There is evidence that demand forecasts were aggregated and distributed. Finally, although it is sketchy and elusive, there is some evidence of "voting" on production. It is important to note that in none of the charts and statistics disseminated through the EIAJ committees or the MD Group is there any evidence of exchange of identifiable price data.
Although the foregoing discussion strongly suggests that some kind of data dissemination program existed, the plaintiffs' information exchange claims are not cohesively presented; rather, they are a blunderbuss, amounting to random documentation, referenced helter skelter in the FPS. Moreover, these claims are not supported by evidence which creates a genuine issue of material fact.
As we have explained in Part VI.A.5, supra, the exchange of aggregate production and inventory statistics is insufficient alone to give rise to an inference of an agreement violative of Sherman § 1 under Maple Flooring.
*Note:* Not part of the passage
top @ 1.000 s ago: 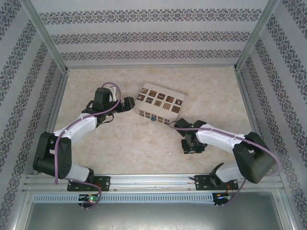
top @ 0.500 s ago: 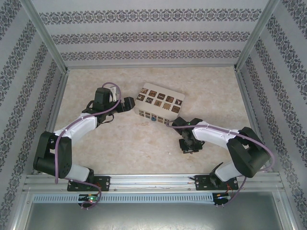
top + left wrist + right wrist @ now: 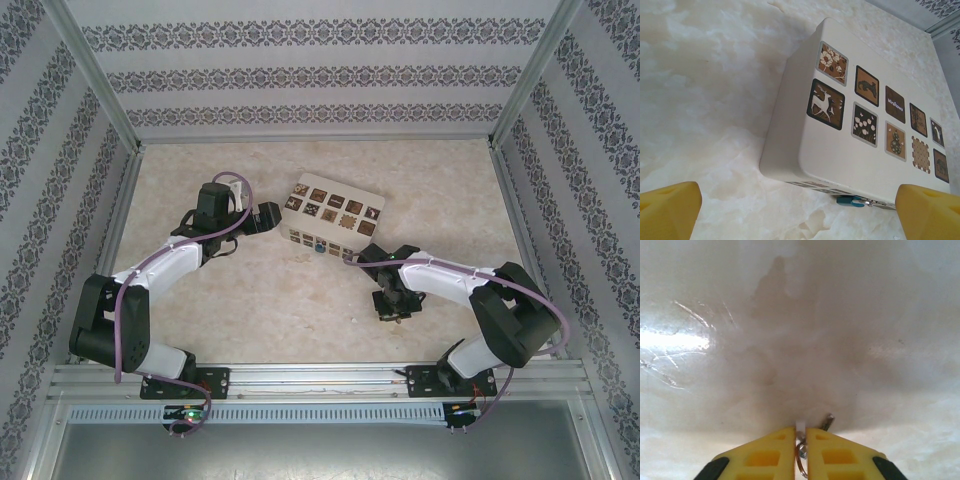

As we explained in Part VI.A.6, supra, to the extent that there is also evidence of the exchange of technical data and of product standardization, that kind of information exchange will not, except under unusual circumstances not present here, give rise to an inference of conspiracy. On the other hand, it may be that the data dissemination in Japan was ancillary to some kind of an agreement to adjust domestic production and avoid oversaturation of the market, although and this is another major flaw in plaintiffs' case the dates of the activity are most unclear. However, even assuming that the defendants were disclosing or signaling their individual production plans, and further assuming that the "vote" was tantamount to some kind of production limitation, there still is insufficient evidence to support an inference of the home market aspect of the "unitary" conspiracy.
First, there is no evidence of who did what at various meetings or whether any of the supposed plans were implemented. Second, data exchange does not constitute a per se violation, and even exchange of individual production, sales, shipment, and inventory data cannot sustain a conspiratorial inference in the absence of some evidence that the information was used in aid of collusive pricing activity, or of some purpose or effect to stifle competition in the manner charged by plaintiffs, see Part VI.A.5, supra. There is no such evidence. Finally, even assuming that plaintiffs had adduced evidence of some kind of production limitation, that would not be evidence of a "unitary" conspiracy claim for the reasons that follow.
Although a limitation on production would be consistent with a scheme to keep Japanese domestic prices high, and would further be consistent with plaintiffs' claim that K. Matsushita had persuaded his conferees to "stabilize" the Japanese market against ruinous competition which was driving prices down and threatening the retail distribution system, it is inconsistent with plaintiffs' theory of conspiracy. In analytical terms, the conspiracy could fund a predatory export raid only if accompanied by high prices and high profits in the domestic market. However, as we have seen, see pages 1204-1206, supra, and 1213-1214, infra, the plaintiffs have offered no evidence of high prices and seem no longer even to contend that there was high profitability on domestic CEPs. At all events, the claim is inconsistent with the record, which contains no evidence of a high price conspiracy or of high profits, but which does reflect a policy of increasing the margins of the wholesalers and retailers to protect the distribution system at the expense of high profitability. Accordingly, plaintiffs' domestic information exchange claim is unavailing.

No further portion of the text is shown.